Before we expect a child who is deafblind to communicate using formal language, we must build a foundation together beginning with interaction and mutual understanding, then begin adding communicative exchange using emotions and affirmation, and finally entering into the world of formal language.  This does not mean that we avoid speaking or signing with the child, but rather that our focus at the start is not on asking the student to reproduce a particular verbal utterance or imitate a sign, but rather on establishing human connection.

Interaction

Social Interaction can be described as: An action(s) that occurs as two or more people have an effect or influence upon one another. Dr. Jan van Dijk describes interaction as the first step to building formal communication

The interaction that happens between two or more people is the first step in the development of a formal language. It is during this coming together and sharing of feelings that mutually understood signals start to develop. 

Communication

These mutually understood signals can be thought of as communication. When dad smiles… baby smiles; a harmonious interaction takes place, a feeling is shared between father and son, and a signal is communicated with a smile.

Communication can be described as a form of interaction between two or more people in which meaning is transmitted from one person, through the use of signals (verbal, visual, tactile), that are perceived and interpreted by the partner. These signals may then be repeated back by the partner to form a serve and return or as Barbara Miles puts it “I talk, you listen – You talk, I listen”…. a conversation.

This is where we start to get “shared meaning”; a mutually understood message was communicated between two or more people. This doesn’t necessarily have to be formal language though. As we refer back to Matt and his baby, they were able to naturally establish a conversational flow of serve and return through simple eye gaze, facial expression (smile, eyebrows raised), and gesture (pointing).  Lev Vygotsky talks about how our first utterances and the need to communicate with another person, go on to be the building blocks of self-dialogue.
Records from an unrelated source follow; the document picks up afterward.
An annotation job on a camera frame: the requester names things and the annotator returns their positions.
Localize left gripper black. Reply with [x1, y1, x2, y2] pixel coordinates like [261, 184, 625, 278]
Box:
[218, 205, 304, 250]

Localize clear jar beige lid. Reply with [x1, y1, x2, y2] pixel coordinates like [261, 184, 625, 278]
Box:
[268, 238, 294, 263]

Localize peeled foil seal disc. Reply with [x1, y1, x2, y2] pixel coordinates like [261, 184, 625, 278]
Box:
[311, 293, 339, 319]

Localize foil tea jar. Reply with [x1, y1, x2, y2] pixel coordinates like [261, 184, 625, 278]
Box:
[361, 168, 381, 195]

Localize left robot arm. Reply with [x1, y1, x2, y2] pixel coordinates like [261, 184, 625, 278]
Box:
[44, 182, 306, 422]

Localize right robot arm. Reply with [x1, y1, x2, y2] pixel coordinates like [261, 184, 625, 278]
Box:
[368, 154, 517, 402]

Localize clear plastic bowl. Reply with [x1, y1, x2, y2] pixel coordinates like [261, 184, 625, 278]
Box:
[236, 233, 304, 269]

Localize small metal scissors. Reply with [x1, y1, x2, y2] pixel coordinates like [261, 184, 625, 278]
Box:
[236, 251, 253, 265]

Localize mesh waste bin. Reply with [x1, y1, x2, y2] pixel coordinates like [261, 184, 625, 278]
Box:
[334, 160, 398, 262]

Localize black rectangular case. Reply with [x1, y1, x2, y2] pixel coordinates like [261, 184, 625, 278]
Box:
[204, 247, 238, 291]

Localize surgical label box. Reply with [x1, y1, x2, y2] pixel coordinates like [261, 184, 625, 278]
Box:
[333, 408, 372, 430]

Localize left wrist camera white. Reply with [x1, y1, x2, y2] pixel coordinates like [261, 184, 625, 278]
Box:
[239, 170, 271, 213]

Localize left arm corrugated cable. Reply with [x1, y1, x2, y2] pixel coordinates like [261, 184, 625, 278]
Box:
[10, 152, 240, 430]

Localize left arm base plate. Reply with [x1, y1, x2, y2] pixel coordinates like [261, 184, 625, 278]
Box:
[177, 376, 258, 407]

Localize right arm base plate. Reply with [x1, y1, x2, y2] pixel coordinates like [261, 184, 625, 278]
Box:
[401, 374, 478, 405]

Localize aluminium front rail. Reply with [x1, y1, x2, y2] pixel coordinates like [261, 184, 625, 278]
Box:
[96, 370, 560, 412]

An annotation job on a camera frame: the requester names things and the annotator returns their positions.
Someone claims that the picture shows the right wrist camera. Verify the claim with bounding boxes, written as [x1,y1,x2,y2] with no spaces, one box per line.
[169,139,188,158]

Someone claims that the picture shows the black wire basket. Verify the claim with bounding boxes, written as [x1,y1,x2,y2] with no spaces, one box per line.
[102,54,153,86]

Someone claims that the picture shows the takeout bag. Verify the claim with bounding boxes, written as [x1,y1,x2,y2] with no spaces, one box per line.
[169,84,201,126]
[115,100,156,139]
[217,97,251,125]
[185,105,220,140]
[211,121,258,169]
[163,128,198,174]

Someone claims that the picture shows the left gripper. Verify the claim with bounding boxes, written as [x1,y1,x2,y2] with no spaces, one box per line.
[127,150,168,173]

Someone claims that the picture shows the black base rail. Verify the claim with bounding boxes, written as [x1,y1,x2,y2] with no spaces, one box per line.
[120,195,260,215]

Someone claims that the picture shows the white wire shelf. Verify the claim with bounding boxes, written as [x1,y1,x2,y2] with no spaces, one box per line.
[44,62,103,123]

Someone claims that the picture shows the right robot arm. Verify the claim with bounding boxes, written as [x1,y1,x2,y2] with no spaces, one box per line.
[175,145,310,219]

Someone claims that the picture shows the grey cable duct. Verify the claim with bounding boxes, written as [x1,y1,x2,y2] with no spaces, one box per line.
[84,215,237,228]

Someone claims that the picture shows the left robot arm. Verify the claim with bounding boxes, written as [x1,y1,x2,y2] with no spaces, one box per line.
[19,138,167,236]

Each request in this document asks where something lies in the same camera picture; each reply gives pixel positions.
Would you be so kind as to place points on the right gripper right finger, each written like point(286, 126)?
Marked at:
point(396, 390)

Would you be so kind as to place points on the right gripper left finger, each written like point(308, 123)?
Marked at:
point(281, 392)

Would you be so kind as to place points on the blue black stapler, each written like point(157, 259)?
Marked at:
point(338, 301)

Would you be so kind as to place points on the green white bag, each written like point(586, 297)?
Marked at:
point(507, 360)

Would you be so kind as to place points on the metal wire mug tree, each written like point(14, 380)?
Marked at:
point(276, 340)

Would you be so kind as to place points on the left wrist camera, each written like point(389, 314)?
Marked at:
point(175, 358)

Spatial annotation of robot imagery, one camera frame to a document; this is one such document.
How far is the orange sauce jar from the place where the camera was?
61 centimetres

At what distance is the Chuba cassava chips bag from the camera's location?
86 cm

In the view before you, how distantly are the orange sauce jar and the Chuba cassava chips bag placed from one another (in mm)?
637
This is critical to forming a sense of self.  

Sharing the Experience of the Guitar

For the child who is both blind and deaf, the growing interest in the world outside of himself is primarily of tactile, kinesthetic, and olfactory interest. In order to draw out the interest of a child who is deafblind, we must be very attuned to these senses ourselves. We must learn how to make mutual conversational topics not only out of movements, but also out of tactile experiences.
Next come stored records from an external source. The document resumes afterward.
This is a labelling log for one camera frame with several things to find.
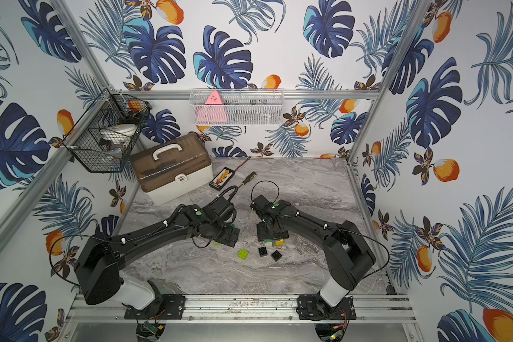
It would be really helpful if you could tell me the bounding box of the black wire basket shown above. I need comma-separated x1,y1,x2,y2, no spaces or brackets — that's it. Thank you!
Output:
62,89,152,173

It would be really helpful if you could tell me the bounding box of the black square brick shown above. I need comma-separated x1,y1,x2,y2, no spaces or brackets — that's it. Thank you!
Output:
258,247,268,257
271,250,282,262

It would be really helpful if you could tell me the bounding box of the black bit holder case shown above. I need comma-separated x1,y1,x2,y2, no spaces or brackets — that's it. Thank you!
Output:
209,167,235,191

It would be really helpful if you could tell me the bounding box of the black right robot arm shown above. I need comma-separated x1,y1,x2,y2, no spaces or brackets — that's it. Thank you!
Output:
251,196,376,321

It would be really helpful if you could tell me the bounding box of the black yellow screwdriver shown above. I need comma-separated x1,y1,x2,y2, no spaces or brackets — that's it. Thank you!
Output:
235,172,257,189

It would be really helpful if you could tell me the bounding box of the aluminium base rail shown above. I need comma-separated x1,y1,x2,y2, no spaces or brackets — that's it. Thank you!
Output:
61,294,423,341

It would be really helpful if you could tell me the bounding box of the white storage box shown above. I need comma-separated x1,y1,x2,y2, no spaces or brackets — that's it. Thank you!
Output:
130,133,213,205

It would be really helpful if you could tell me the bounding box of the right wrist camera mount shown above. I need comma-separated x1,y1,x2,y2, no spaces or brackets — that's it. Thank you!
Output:
250,195,277,222

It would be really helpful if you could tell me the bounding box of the pink triangle card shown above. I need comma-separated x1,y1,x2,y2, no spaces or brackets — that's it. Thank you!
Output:
195,91,228,125

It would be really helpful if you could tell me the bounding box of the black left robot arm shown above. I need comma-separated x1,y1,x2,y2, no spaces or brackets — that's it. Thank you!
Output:
74,203,239,305

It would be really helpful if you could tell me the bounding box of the white round object in basket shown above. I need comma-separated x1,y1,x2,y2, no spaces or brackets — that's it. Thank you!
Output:
99,124,137,145

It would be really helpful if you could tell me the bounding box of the clear mesh wall shelf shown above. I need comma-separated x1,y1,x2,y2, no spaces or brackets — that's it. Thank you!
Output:
190,88,285,126
Conversation: The Essence of Communication – Remarkable Conversations

Barbara Miles and Marianne Riggio

Formal Language

The third step in this process is the formation of formal language. Using our example of Matt, baby Weston, and the shiny buttons; when Matt labels this thing that is a button by saying “button”, he is starting the process of attaching formal language to a shared experience. It is a language that Matt is expert in. It’s a language that is common in his culture. It’s a language that he is well equipped to teach his baby.

Most of the time when we think of “formal language”, we envision words and letters on a page or people speaking to one another in their native tongue. For someone who has not met a person who is congenitally deafblind, one of the first questions that’s usually asked is: how do I talk to them? How do they talk to me? We seeing-hearing people automatically refer back to how “we” communicate by talking, reading, and writing.
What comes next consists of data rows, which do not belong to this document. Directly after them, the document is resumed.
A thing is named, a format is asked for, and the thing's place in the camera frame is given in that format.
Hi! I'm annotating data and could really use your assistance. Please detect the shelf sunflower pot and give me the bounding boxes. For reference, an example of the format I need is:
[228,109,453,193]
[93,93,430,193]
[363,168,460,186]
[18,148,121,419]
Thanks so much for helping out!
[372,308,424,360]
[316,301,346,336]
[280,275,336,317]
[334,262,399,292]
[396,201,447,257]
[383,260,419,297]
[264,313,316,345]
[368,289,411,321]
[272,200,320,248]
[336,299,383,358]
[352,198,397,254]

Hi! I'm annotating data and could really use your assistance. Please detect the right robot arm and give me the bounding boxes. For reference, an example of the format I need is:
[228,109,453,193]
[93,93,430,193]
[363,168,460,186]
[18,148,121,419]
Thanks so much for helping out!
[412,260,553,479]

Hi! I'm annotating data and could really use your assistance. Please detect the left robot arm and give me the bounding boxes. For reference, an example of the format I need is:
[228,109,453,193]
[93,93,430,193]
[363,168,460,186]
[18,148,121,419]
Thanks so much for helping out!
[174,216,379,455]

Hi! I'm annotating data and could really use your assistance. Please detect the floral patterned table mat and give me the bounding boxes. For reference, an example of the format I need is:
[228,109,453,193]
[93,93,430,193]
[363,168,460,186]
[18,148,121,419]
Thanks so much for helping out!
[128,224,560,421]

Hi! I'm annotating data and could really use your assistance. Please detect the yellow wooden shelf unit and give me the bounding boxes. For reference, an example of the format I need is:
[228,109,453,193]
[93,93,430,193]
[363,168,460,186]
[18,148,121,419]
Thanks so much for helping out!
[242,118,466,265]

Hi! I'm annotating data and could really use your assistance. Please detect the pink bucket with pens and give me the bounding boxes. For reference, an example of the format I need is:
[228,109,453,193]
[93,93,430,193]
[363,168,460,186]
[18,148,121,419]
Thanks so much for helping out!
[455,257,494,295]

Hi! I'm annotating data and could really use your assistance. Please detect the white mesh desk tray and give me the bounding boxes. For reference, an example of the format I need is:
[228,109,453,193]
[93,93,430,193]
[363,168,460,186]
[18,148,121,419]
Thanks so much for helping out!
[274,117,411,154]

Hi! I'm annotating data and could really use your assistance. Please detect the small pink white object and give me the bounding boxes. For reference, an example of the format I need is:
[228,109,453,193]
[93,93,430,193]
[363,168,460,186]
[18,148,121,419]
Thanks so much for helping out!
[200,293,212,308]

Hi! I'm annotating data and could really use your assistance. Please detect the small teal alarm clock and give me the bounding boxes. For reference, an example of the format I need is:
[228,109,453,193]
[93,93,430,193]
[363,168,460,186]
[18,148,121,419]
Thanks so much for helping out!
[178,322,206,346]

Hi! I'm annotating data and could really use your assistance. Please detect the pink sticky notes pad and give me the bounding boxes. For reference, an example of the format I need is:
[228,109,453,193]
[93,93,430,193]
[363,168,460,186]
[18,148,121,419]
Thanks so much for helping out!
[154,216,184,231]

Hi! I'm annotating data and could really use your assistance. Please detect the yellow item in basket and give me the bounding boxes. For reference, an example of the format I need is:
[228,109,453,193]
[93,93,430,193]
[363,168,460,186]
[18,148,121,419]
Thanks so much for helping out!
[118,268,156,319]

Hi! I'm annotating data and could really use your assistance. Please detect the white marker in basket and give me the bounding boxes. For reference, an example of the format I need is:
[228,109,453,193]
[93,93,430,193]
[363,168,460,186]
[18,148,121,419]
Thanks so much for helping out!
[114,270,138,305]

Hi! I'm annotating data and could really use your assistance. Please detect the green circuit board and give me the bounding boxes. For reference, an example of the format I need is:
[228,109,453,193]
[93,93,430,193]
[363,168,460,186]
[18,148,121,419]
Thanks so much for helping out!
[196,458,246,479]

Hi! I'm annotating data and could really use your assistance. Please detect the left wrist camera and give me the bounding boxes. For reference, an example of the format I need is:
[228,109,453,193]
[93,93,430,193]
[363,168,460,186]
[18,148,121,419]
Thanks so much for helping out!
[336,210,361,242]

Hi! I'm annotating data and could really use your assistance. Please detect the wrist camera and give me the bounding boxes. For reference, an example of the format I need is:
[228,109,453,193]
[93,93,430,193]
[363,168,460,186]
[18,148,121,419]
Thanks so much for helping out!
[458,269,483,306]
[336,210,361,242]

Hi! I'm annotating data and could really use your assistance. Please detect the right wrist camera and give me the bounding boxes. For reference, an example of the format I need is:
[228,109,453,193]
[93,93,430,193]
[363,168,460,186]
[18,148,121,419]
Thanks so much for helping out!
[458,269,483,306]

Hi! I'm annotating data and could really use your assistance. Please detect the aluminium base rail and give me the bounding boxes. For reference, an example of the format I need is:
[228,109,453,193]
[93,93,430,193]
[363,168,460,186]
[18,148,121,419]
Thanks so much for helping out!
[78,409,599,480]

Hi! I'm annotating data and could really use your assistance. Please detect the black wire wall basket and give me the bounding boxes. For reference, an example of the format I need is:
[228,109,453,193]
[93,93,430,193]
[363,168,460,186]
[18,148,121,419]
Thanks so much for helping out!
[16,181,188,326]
It’s in the formalizing of a language that we need to ask; how do we non-deafblind people enter into the process of putting a mutually understood name to the actions, events, and things that are being shared in our interactions with people who are congenitally deafblind? How do we apply the ideas of how we have learned language and give access for the congenitally deafblind person to also acquire language? We must remember that we are as much the learner as we are the teacher in this process. 

As we move deeper into the picture of two (or more) people coming together in their interaction, we see interactive signals and feelings start to be mutually understood, the process starts to become repeated and formalized. Through this formalization of mutually understood signals, a common language is learned between the participants. This language is typically based on a pre-existing language that is influenced by cultural surroundings. Or, it may be a language that is unique to the partners in the conversation. One that is “developed” based on the mutual experiences, needs, and access of the people immediately involved.

 

“When tactile experiences become meaningful for both partners in an interaction, this becomes the foundation for exploration of new environments, development of meaningful communication, and the building of friendships.”